20 Nisan 2025 Pazar

 HAYALLER DE GÜZELDİ!                    YAŞANABİLSEYDİ...



Nevin BİLGİN

Bir zamanlar içimizi ısıtan hayallerimiz vardı. Belki uzak bir ülkeye gitmek, belki zengin olmak, belki de hiç söylenmemiş bir “seni seviyorum”u bir gün cesaretle dile getirmek.

Hayatın başında, yol tozlu ve belirsizken, hayallerimize sarılıp yürüdük. Çünkü hayaller umut gibi, ışık gibi, su gibi bir şeydi. Onsuz yaşanmaz sanmıştık.

Ama sonra...

Hayat kendi ritmini dayattı. Sorumluluklar, yolların tıkanıklığı, zamanın acımasız akışı… Derken çoğumuz hayallerin peşinden koşmayı bıraktık. Kimi yarım kaldı, kimi artık bizim bile tanıyamayacağımız kadar değişti. Ve bir gün fark ettik ki, o gerçekleşmeyen hayallerin yerine koyduğumuz şey, tam da bizi özgürleştiren şeymiş aslında: kabullenmek.

F. Nietzsche, "amor fati" diyor. Yani kaderini sev. 

Onun amor fati dediği şey, bir tür ruh olgunluğu. Bir şeyleri değiştiremeyeceğini bildiğin hâlde, yaşadığın hayatı — iyi ya da kötü — sevebilmek... 


Hayal ettiğin değil, yaşadığın hayatı, bütün çelişkileri ve eksiklikleriyle kabullenmek... 


Bu, boyun eğmek değil; tersine, bir isyan biçimi aslında. Sessiz ama derin bir başkaldırı. Çünkü Nietzsche’ye göre, en güçlü insan, “hayatını tekrar tekrar yaşamaya razı olan” insan.
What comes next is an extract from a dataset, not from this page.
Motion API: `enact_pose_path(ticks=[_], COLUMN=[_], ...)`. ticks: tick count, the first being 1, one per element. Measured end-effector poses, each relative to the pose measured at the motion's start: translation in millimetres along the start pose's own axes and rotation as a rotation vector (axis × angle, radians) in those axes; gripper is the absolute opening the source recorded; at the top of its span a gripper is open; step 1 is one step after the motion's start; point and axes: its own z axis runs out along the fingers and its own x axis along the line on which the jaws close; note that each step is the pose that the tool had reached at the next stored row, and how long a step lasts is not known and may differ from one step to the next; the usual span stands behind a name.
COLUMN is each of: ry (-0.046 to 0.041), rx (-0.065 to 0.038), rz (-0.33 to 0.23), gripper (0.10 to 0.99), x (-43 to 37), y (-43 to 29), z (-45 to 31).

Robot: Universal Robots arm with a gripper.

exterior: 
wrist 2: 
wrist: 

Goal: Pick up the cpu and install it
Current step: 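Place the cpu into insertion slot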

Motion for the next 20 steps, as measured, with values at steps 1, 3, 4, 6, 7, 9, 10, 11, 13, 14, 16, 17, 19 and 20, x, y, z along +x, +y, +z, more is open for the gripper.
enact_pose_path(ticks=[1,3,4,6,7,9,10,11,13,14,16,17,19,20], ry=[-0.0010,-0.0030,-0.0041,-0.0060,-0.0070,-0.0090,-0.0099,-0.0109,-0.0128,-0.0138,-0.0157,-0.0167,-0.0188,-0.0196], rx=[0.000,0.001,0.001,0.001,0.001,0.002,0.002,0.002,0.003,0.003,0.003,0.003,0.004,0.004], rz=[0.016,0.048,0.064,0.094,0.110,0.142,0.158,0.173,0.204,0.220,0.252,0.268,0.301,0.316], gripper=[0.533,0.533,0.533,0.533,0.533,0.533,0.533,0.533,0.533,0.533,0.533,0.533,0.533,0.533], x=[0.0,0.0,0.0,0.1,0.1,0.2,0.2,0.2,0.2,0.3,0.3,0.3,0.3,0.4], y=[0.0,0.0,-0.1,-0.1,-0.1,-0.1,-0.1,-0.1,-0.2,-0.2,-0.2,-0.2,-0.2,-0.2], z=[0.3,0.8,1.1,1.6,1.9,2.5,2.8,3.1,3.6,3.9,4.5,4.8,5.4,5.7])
Kırılmış hayallerle, eksik kalmış arzularla, ama yine de yaşadığı her âna “evet” diyebilen...


Zamanla anlıyoruz ki, bazı hayallerin gerçekleşmemesi, yaşadığımız hayatın değerini azaltmıyor. 

Tam tersine, o hayallerin ardından gelen durgunluk, insanın kendiyle barıştığı bir eşiğe dönüşüyor.


Hayat, “olmayanların” yerine “olanları” koyma sanatıdır belki de.


Ve belki en büyük özgürlük, artık “ne olabilirdim?” diye sormayı bırakıp, “ne güzel ki buyum” diyebilmek.Kim bilir?